Exercise directions - Of the lines listed below, return exactly those that run from the line containing "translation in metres" through the line containing "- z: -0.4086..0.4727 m", both included.

[Material for this exercise Boundary: Start]

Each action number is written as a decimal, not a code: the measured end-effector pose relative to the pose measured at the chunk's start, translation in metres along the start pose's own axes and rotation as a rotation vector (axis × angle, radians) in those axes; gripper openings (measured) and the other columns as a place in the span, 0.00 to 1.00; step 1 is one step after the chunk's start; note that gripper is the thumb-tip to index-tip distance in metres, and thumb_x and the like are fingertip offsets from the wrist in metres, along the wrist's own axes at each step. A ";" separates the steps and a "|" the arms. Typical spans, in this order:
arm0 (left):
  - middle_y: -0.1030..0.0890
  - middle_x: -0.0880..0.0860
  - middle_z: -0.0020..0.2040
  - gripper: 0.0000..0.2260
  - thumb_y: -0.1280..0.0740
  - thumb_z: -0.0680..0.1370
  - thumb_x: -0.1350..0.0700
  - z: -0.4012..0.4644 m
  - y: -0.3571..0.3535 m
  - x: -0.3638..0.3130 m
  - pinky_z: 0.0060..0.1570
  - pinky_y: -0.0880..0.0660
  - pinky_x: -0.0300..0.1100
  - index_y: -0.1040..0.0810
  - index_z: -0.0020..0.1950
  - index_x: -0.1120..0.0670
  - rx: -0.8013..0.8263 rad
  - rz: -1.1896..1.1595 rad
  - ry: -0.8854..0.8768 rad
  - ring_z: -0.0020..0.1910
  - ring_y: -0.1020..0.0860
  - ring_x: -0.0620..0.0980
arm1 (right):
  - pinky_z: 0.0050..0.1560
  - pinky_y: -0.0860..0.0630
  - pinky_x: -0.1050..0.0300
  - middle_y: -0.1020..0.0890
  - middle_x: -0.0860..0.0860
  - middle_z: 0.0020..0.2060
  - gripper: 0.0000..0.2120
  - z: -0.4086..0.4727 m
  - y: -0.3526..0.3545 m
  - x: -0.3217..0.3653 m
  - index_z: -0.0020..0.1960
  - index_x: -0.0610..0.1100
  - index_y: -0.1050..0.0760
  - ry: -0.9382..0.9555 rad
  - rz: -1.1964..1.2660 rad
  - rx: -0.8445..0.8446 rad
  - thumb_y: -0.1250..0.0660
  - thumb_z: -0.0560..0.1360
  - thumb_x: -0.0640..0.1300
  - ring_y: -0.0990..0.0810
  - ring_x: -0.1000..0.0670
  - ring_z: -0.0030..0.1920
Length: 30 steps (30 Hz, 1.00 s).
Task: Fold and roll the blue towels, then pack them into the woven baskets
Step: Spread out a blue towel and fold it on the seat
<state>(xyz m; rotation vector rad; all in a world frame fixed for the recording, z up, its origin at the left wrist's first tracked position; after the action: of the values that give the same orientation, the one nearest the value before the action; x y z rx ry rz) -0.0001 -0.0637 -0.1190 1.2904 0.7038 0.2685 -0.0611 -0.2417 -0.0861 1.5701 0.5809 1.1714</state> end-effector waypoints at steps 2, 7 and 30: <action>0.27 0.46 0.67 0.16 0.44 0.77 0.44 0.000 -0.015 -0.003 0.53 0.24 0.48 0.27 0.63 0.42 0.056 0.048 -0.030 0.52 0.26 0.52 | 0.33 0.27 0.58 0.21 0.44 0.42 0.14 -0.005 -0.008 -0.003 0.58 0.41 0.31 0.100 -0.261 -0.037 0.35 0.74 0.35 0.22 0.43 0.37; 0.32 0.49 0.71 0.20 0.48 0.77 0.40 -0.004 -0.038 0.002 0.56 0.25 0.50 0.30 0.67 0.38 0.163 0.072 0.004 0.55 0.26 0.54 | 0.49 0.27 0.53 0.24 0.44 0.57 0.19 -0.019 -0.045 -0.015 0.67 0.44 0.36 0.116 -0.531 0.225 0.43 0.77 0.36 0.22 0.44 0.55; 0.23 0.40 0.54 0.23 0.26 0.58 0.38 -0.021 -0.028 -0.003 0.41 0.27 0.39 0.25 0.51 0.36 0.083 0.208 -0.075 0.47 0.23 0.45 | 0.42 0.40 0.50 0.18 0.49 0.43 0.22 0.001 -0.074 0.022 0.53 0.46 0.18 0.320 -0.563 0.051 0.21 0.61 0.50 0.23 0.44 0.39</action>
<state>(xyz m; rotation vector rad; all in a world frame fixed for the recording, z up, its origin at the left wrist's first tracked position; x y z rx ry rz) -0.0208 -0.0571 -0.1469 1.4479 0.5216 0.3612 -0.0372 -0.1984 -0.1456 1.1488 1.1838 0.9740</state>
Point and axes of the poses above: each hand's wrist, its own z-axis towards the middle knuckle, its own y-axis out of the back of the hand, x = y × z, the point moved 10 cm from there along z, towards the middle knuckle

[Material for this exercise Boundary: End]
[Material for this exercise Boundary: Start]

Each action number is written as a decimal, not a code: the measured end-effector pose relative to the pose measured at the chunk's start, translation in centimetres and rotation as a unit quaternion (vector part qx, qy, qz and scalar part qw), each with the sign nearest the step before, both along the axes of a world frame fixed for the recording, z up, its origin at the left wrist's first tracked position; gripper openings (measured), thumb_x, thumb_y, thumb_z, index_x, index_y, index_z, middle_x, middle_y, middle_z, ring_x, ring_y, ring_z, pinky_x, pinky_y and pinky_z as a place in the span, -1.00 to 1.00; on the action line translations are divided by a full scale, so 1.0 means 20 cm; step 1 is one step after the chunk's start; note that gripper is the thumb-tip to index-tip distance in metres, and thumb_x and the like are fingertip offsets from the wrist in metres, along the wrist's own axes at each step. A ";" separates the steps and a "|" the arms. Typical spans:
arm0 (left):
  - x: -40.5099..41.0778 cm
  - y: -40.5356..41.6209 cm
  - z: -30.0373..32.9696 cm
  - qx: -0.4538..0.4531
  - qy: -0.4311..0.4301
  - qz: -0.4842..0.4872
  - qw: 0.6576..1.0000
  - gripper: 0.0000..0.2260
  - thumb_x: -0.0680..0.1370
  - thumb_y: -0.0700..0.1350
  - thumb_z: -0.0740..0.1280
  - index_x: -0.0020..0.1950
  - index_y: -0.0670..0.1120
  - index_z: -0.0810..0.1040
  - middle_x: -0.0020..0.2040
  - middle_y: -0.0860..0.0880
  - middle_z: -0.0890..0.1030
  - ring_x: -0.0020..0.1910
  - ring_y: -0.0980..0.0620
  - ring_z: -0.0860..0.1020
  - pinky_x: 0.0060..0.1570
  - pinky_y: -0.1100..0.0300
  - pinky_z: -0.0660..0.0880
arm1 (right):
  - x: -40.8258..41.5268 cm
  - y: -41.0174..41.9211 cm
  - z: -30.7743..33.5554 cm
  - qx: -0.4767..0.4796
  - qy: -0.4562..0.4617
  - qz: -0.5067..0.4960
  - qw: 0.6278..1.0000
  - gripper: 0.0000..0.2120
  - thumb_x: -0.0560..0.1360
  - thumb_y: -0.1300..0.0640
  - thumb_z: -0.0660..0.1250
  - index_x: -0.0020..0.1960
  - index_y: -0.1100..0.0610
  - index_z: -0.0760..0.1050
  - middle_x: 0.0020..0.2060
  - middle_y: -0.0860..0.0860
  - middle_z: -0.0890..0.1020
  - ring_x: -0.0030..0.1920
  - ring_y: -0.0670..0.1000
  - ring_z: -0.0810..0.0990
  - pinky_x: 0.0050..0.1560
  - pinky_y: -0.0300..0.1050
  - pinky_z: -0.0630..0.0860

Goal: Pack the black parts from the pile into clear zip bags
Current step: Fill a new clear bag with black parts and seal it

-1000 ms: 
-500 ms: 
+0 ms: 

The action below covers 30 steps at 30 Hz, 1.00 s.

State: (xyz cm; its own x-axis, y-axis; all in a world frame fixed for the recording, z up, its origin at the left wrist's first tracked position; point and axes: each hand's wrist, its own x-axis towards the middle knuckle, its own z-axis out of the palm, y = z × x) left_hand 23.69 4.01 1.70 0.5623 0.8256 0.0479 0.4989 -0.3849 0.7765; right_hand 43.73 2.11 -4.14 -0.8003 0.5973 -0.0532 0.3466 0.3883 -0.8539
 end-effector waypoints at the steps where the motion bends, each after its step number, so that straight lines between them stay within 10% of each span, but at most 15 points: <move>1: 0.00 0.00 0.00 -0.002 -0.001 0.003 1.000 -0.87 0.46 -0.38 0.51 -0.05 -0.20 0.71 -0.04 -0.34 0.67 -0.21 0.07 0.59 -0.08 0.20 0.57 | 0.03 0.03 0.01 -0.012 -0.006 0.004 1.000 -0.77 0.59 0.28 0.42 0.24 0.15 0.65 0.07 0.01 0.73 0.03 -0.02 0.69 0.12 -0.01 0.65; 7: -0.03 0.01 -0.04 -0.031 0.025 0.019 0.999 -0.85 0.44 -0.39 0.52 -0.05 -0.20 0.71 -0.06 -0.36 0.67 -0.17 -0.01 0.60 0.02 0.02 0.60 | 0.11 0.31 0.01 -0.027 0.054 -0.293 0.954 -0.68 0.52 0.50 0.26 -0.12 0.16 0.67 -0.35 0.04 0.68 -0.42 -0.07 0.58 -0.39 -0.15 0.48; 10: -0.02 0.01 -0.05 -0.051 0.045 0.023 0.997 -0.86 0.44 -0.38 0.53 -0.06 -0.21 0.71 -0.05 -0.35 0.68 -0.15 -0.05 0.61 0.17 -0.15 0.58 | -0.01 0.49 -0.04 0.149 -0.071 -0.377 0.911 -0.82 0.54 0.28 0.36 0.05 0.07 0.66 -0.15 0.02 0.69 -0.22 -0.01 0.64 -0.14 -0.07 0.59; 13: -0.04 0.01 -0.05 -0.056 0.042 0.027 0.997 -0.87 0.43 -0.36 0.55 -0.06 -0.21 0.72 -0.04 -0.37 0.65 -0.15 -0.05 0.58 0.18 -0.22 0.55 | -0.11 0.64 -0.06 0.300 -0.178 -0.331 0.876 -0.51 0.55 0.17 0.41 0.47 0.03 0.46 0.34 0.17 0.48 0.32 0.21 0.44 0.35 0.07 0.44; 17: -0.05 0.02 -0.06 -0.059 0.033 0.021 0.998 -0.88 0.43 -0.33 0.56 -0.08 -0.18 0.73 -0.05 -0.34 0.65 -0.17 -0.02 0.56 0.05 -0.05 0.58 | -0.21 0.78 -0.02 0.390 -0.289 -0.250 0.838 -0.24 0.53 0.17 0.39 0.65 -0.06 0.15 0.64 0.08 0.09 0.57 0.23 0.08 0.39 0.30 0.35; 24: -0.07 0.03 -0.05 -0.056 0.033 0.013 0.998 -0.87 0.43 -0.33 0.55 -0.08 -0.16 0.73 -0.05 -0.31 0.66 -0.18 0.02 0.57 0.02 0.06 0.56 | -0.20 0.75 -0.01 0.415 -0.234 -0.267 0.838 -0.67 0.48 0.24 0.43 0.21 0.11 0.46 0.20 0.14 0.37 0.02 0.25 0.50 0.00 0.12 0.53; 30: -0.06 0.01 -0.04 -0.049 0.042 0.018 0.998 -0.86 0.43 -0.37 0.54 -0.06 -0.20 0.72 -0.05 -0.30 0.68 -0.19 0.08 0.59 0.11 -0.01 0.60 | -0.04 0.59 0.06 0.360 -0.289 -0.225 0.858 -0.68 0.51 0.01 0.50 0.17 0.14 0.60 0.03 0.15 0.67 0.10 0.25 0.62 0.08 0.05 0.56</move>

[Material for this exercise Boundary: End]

Response area -
Each action number is written as a decimal, not a code: the measured end-effector pose relative to the pose measured at the chunk's start, translation in metres along the start pose's own axes and rotation as a rotation vector (axis × angle, radians) in those axes; gripper openings (measured) and the other columns as a place in the span, 0.00 to 1.00; step 1 is one step after the chunk's start; note that gripper is the thumb-tip to index-tip distance in metres, and thumb_x and the like are fingertip offsets from the wrist in metres, along the wrist's own axes at each step. A ";" separates the steps and a "|" the arms. Typical spans, in this order:
arm0 (left):
  - middle_y: -0.1030..0.0890
  - middle_x: -0.0880..0.0860
  - middle_z: -0.0020..0.2040
  - gripper: 0.0000..0.2260
  - thumb_y: -0.1280..0.0740
  - thumb_z: -0.0680..0.1370
  - thumb_x: -0.1350..0.0700
  - z: -0.4012..0.4644 m
  - y: -0.3571..0.3535 m
  - x: -0.3638..0.3130 m
  - pinky_z: 0.0060..0.1570
  - pinky_y: -0.0880..0.0660
  - pinky_x: -0.0300..0.1100
  - index_y: -0.1040..0.0810
  - index_z: -0.0020..0.1950
  - index_x: -0.1120..0.0670
  - rx: -0.8013..0.8263 rad
  - rz: -1.1896..1.1595 rad
  - ry: -0.8854..0.8768 rad
  - ring_z: -0.0020..0.1910
  - ring_y: -0.1020..0.0860
  - ring_x: -0.0620..0.0980
arm1 (right):
  - pinky_z: 0.0050..0.1560
  - pinky_y: -0.0860..0.0630
  - pinky_x: -0.1050..0.0300
  - middle_y: -0.1020..0.0890
  - middle_x: -0.0860..0.0860
  - middle_z: 0.0020..0.2060
  - gripper: 0.0000..0.2120
  - z: -0.4086..0.4727 m

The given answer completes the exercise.